Vía libre para la nueva Bankia

La refundación de Bankia ya es un hecho prácticamente desde todos los puntos de vista. El lunes ejecutará una contrasplit de 100 acciones por una, en lo que supone la antesala de la ampliación de capital de 10.700 millones. Una vez efectuada esta operación, se canjearán las preferentes y la deuda subordinada, lo que significará otra ampliación, en este caso de 4.800 millones. Un complejo proceso que culminará a finales de mayo.
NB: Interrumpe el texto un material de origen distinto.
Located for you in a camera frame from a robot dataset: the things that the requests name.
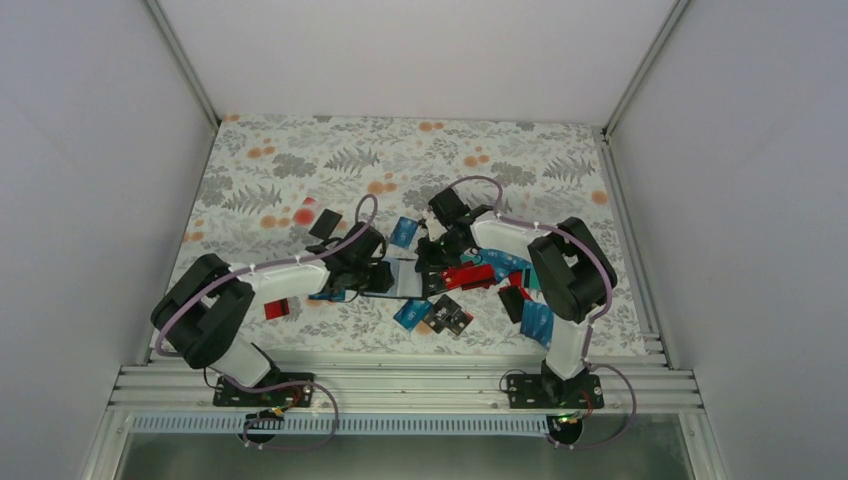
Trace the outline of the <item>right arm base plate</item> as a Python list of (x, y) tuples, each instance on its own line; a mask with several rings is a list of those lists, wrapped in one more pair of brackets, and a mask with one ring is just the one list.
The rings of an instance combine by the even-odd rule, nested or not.
[(512, 409), (601, 409), (603, 389), (597, 375), (557, 380), (541, 374), (513, 373), (506, 376), (504, 389)]

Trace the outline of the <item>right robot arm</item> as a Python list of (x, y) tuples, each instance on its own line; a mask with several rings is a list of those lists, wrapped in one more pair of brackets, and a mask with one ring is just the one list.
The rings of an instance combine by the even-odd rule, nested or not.
[(461, 265), (470, 249), (491, 249), (528, 261), (552, 310), (552, 339), (543, 362), (544, 399), (565, 407), (580, 393), (578, 374), (588, 366), (594, 321), (610, 307), (614, 269), (579, 219), (557, 226), (510, 218), (495, 207), (476, 208), (446, 188), (428, 202), (428, 220), (444, 232), (418, 241), (416, 270), (441, 272)]

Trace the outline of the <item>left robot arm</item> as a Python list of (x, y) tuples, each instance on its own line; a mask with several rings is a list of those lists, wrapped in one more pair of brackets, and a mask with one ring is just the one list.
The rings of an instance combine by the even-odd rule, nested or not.
[(255, 405), (278, 391), (272, 361), (239, 330), (255, 307), (277, 309), (294, 297), (388, 290), (393, 279), (376, 253), (385, 237), (365, 222), (332, 247), (314, 245), (300, 255), (259, 265), (233, 266), (216, 254), (199, 257), (154, 307), (159, 354), (169, 344), (193, 369), (212, 369)]

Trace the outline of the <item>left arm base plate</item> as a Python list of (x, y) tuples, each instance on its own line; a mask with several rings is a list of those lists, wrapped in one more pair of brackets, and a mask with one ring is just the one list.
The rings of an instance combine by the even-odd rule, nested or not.
[(255, 388), (276, 385), (278, 383), (300, 381), (299, 385), (287, 388), (277, 388), (272, 391), (251, 393), (233, 385), (228, 380), (218, 380), (212, 400), (215, 407), (244, 407), (256, 409), (270, 409), (276, 407), (288, 408), (291, 406), (309, 407), (312, 399), (312, 388), (305, 382), (315, 380), (315, 375), (306, 372), (284, 372), (278, 378), (264, 380)]

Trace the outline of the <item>black card holder wallet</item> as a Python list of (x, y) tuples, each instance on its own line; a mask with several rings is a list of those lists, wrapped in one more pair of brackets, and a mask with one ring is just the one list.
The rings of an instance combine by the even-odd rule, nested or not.
[(366, 297), (388, 299), (425, 298), (425, 278), (416, 270), (416, 261), (405, 258), (386, 258), (370, 271), (361, 294)]

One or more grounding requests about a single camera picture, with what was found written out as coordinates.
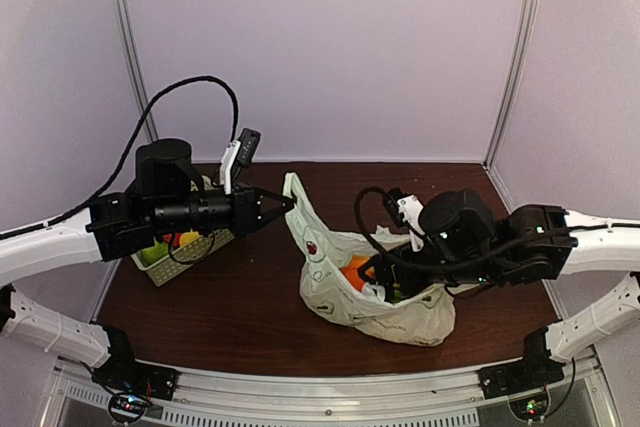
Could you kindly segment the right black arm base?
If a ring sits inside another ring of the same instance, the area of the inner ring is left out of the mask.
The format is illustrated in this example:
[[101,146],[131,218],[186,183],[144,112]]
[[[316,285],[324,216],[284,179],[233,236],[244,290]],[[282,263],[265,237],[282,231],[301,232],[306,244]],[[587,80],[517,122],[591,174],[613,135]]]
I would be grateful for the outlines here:
[[543,388],[564,379],[564,363],[551,359],[551,351],[546,344],[547,332],[548,328],[543,327],[525,337],[520,360],[477,371],[485,399]]

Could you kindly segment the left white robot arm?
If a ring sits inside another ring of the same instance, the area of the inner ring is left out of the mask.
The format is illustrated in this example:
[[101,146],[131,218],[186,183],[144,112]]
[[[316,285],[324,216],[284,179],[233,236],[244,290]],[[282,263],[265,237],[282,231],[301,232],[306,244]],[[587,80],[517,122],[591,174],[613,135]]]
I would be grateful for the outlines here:
[[218,183],[207,186],[179,139],[139,147],[135,179],[124,192],[100,195],[68,219],[50,219],[1,236],[1,334],[84,363],[103,367],[123,391],[137,389],[144,371],[126,338],[44,308],[17,291],[17,280],[68,265],[109,262],[151,248],[165,235],[201,236],[228,230],[254,233],[293,209],[292,199],[241,184],[260,136],[246,129],[222,157]]

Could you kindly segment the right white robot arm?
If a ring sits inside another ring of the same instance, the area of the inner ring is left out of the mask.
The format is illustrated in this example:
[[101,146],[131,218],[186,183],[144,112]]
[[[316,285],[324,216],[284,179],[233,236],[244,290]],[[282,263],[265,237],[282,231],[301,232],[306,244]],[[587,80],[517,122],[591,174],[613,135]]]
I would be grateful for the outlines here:
[[[409,241],[385,247],[365,228],[361,203],[376,193]],[[577,353],[639,315],[639,223],[559,206],[527,204],[498,219],[471,189],[447,191],[427,203],[395,188],[367,187],[354,201],[355,220],[375,255],[358,267],[365,283],[386,293],[414,295],[431,285],[502,287],[595,271],[619,271],[623,280],[564,321],[527,336],[513,366],[519,387],[535,387]]]

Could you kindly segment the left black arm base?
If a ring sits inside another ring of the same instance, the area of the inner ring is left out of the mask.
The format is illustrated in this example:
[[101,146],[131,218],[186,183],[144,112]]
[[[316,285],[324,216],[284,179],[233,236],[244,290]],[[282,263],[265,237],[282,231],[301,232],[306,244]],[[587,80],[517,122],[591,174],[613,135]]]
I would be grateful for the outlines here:
[[109,357],[104,364],[92,369],[92,379],[116,391],[171,401],[178,371],[138,361],[123,330],[112,326],[103,326],[102,329],[109,341]]

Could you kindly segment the pale green plastic bag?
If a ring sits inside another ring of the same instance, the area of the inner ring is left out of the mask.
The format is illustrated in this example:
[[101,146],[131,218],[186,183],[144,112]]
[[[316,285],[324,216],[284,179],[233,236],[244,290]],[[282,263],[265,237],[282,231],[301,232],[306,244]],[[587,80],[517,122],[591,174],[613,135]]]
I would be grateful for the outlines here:
[[299,295],[311,311],[328,322],[399,344],[435,347],[452,333],[456,310],[442,286],[429,286],[397,303],[385,299],[381,286],[356,288],[342,270],[374,255],[375,249],[361,234],[330,230],[297,174],[285,175],[282,193],[294,200],[285,222],[305,257]]

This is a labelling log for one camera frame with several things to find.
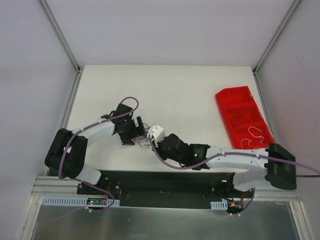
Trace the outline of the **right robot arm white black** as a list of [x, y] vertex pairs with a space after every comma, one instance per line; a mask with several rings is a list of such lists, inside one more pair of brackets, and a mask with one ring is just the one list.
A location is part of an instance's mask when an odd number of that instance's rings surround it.
[[271, 143], [267, 148], [225, 149], [207, 144], [187, 144], [171, 133], [165, 137], [147, 135], [158, 159], [176, 170], [230, 168], [232, 181], [225, 184], [225, 192], [237, 197], [242, 192], [262, 186], [280, 190], [296, 190], [296, 158], [284, 147]]

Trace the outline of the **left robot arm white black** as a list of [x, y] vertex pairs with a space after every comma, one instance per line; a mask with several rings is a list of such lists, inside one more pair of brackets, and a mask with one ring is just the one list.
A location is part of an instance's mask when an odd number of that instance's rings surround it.
[[135, 138], [146, 135], [141, 116], [134, 119], [133, 112], [133, 108], [120, 103], [116, 110], [84, 128], [59, 129], [45, 157], [45, 166], [58, 172], [60, 178], [86, 182], [90, 191], [102, 194], [107, 177], [85, 163], [87, 148], [113, 135], [119, 135], [123, 146], [133, 146]]
En paralelo, el miércoles pasado se puso en marcha el mecanismo de arbitraje para compensar las pérdidas de preferentistas y tenedores de otros productos híbridos. Un mecanismo preparado muy cuidadosamente para que los afectados recuperen la mayor parte posible de los ahorros perdidos sin levantar las reticencias de Bruselas. En definitiva, la nueva Bankia ya está acelerando por el carril de despegue, con la firme dirección del equipo que preside José Ignacio Goirigolzarri. El hecho de que Bankia esté en este punto no es un asunto menor. Si la caída de Bankia fue algo así como el símbolo más evidente de la contundencia de la crisis, su retorno a la normalidad será, sin lugar a dudas, un punto de inflexión en algo tan importante para la evolución de economía como es la recuperación de la confianza.